In the austral summer 2019/2020, Brazil is expected to conduct the 38th Antarctic Operation (Operantar XXXVI), an Antarctic research expedition, which has been taking place since 1982, as part of Proantar (Brazilian Antarctic Program). As has rarely happened, however, budget cuts and contingencies imposed by the current federal government In the areas of science and education, they jeopardize the continuity of the work of Brazilian scientists in those icy places.
Many researchers and fellows will no longer be able to participate in Operantar XXXVI, which will open the new EACF (Comandante Ferraz Antarctic Station), and research projects could be paralyzed from next year.

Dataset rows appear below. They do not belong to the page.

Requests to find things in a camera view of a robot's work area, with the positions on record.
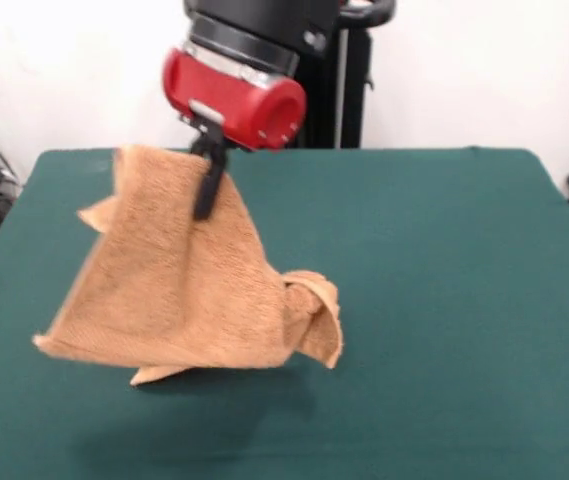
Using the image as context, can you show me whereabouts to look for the dark green table cloth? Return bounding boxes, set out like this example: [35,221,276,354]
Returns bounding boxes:
[0,146,569,480]

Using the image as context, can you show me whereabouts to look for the tan terry towel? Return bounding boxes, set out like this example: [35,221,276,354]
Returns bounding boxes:
[32,143,345,387]

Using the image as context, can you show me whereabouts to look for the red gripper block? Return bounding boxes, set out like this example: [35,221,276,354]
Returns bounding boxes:
[161,46,309,221]

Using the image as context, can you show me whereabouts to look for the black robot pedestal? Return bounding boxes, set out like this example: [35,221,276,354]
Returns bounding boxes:
[288,0,396,150]

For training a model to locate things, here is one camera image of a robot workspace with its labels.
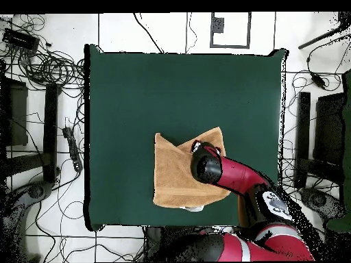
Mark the tan terry towel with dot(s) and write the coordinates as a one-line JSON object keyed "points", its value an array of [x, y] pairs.
{"points": [[172, 178]]}

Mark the black power strip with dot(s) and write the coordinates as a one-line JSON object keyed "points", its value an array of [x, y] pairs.
{"points": [[73, 149]]}

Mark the black stand frame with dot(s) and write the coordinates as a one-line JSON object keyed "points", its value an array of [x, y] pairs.
{"points": [[303, 131], [50, 131]]}

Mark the black rod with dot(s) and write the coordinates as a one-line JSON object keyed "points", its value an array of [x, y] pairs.
{"points": [[320, 37]]}

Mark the black power adapter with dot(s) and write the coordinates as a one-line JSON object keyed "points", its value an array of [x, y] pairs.
{"points": [[318, 81]]}

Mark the dark stand base leg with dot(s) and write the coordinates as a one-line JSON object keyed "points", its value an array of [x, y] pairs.
{"points": [[35, 191], [318, 200]]}

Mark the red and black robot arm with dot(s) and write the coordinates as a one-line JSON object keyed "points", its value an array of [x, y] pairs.
{"points": [[238, 175]]}

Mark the black box device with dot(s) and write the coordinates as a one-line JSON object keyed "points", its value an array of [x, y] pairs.
{"points": [[20, 39]]}

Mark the dark green table cloth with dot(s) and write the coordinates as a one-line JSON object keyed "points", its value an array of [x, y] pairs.
{"points": [[164, 96]]}

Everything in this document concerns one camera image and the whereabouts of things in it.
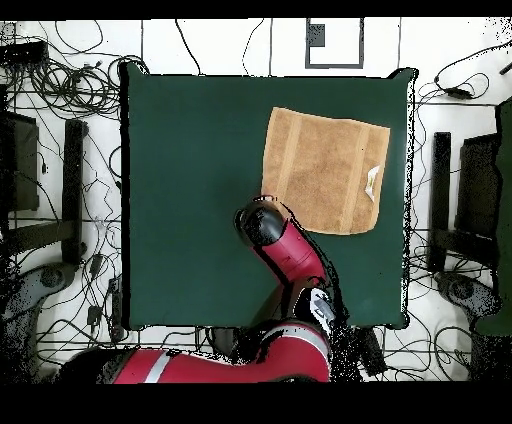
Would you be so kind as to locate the tan terry towel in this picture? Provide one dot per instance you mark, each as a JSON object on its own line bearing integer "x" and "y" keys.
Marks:
{"x": 324, "y": 172}

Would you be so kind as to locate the black metal frame bar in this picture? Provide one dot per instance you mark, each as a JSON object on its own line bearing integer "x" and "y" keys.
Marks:
{"x": 74, "y": 180}
{"x": 440, "y": 180}

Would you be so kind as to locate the large black box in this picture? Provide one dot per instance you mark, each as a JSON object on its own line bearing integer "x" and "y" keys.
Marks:
{"x": 478, "y": 180}
{"x": 24, "y": 160}

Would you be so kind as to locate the flat black box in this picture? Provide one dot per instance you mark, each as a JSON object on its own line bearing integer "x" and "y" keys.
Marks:
{"x": 24, "y": 52}

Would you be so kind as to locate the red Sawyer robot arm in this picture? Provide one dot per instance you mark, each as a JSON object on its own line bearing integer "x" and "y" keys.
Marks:
{"x": 288, "y": 252}

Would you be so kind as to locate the small black power adapter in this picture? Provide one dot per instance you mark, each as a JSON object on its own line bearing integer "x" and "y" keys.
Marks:
{"x": 94, "y": 315}

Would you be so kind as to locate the grey square floor marker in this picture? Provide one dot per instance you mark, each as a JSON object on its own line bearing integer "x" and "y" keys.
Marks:
{"x": 316, "y": 36}

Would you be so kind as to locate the dark green table cloth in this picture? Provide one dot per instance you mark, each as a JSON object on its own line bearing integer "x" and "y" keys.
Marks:
{"x": 180, "y": 200}

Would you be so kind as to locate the long black power strip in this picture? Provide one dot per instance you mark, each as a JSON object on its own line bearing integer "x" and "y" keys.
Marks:
{"x": 116, "y": 304}

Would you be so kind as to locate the narrow dark green cloth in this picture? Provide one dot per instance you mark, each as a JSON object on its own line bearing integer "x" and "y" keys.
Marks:
{"x": 504, "y": 200}

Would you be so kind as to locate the office chair base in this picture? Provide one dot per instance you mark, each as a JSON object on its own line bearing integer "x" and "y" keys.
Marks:
{"x": 460, "y": 288}
{"x": 52, "y": 278}

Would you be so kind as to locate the black oblong floor box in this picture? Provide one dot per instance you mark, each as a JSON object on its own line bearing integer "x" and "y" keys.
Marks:
{"x": 372, "y": 352}

A deserted and freezing expanse of 14 million square kilometers – one and a half times the area of Brazil – where the temperature can reach almost 90ºC, with winds of over 320 kilometers per hour, and almost no rain could be considered only an inhospitable and strange region, of interest to few, as adventurers, lovers of good photos, penguins and the oddities of planet Earth. It is a big mistake.
"Despite being better known for the presence of ice and snow, Antarctica has complex ecosystems, many of them little known and even some unknown," says researcher Luiz Henrique Rosa, from UFMG (Federal University of Minas Gerais), project coordinator MycoAntar do Proantar, which studies fungi with possible medicinal properties.

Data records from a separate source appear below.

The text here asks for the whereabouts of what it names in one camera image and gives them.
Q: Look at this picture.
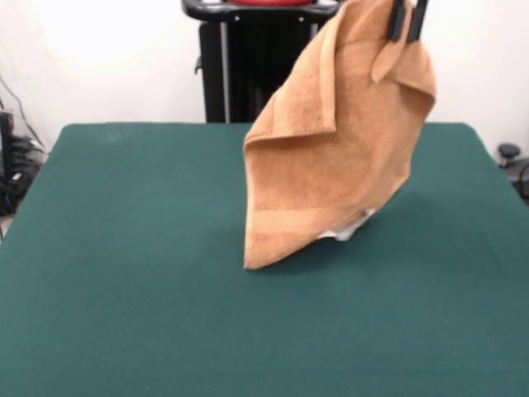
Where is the orange terry towel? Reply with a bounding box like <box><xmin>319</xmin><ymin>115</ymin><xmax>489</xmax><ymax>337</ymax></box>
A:
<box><xmin>242</xmin><ymin>0</ymin><xmax>438</xmax><ymax>271</ymax></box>

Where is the black equipment with cables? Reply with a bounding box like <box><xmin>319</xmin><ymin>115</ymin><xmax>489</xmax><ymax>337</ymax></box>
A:
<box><xmin>0</xmin><ymin>109</ymin><xmax>47</xmax><ymax>217</ymax></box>

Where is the dark green table cloth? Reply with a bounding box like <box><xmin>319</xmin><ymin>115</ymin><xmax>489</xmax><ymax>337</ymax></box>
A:
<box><xmin>0</xmin><ymin>121</ymin><xmax>529</xmax><ymax>397</ymax></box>

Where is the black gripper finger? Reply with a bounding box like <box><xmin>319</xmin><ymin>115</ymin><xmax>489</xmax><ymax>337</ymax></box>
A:
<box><xmin>406</xmin><ymin>0</ymin><xmax>430</xmax><ymax>44</ymax></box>
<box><xmin>387</xmin><ymin>0</ymin><xmax>410</xmax><ymax>43</ymax></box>

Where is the black office chair base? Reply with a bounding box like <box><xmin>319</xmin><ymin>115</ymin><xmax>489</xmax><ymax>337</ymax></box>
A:
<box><xmin>497</xmin><ymin>142</ymin><xmax>529</xmax><ymax>184</ymax></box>

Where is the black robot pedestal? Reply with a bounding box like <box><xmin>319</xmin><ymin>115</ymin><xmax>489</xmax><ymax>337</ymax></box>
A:
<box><xmin>181</xmin><ymin>0</ymin><xmax>352</xmax><ymax>124</ymax></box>

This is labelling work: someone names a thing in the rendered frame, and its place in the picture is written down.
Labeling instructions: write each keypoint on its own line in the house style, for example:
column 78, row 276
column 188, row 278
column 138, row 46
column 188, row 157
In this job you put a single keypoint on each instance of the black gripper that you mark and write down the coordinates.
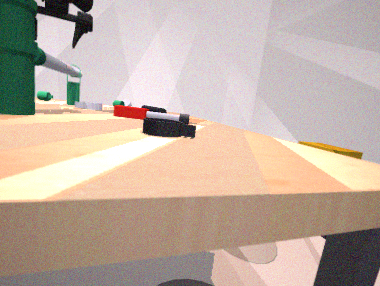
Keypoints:
column 83, row 21

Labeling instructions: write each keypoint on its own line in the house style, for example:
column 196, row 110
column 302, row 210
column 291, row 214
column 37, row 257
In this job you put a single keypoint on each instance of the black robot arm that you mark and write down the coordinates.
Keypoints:
column 84, row 5

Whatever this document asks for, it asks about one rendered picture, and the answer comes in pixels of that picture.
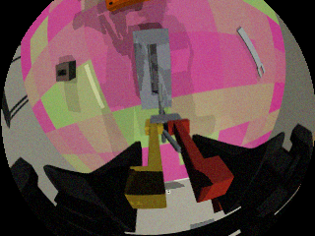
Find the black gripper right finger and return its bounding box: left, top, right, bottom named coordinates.
left=192, top=131, right=284, bottom=213

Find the grey two-pronged flat bar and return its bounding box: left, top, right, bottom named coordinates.
left=237, top=28, right=265, bottom=79

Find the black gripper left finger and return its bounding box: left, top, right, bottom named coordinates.
left=43, top=142, right=143, bottom=233

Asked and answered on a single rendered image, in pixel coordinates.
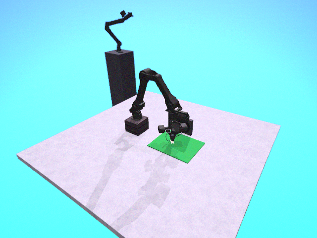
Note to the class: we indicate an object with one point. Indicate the green circuit board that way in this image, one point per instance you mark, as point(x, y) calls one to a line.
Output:
point(183, 148)

According to him, these ecosystems harbor unique living beings adapted to the extreme conditions of the region and which are geographically isolated from the rest of the planet. "In other words, Antarctica has a biodiversity little known to science," he explains. "Being out of touch with the outside world, these organisms, represented by animals, plants and especially microorganisms, have the potential to produce substances of interest in biotechnological processes."
They can be compared to living factories capable of producing different bioactive substances, including many with different biological activities.
"In 12 years of research, our group has already discovered wild species of fungi producing antimicrobial, antiviral (against dengue virus), trypanosomicide (which act against Trypanossoma cruzi, the causative agent of Chagas disease) and pesticides (capable of inhibit other fungi and weeds for agriculture), "says Rosa. "That is, Proantar's scientific activities have great potential to contribute to Brazil's productive sector and medicine, for example."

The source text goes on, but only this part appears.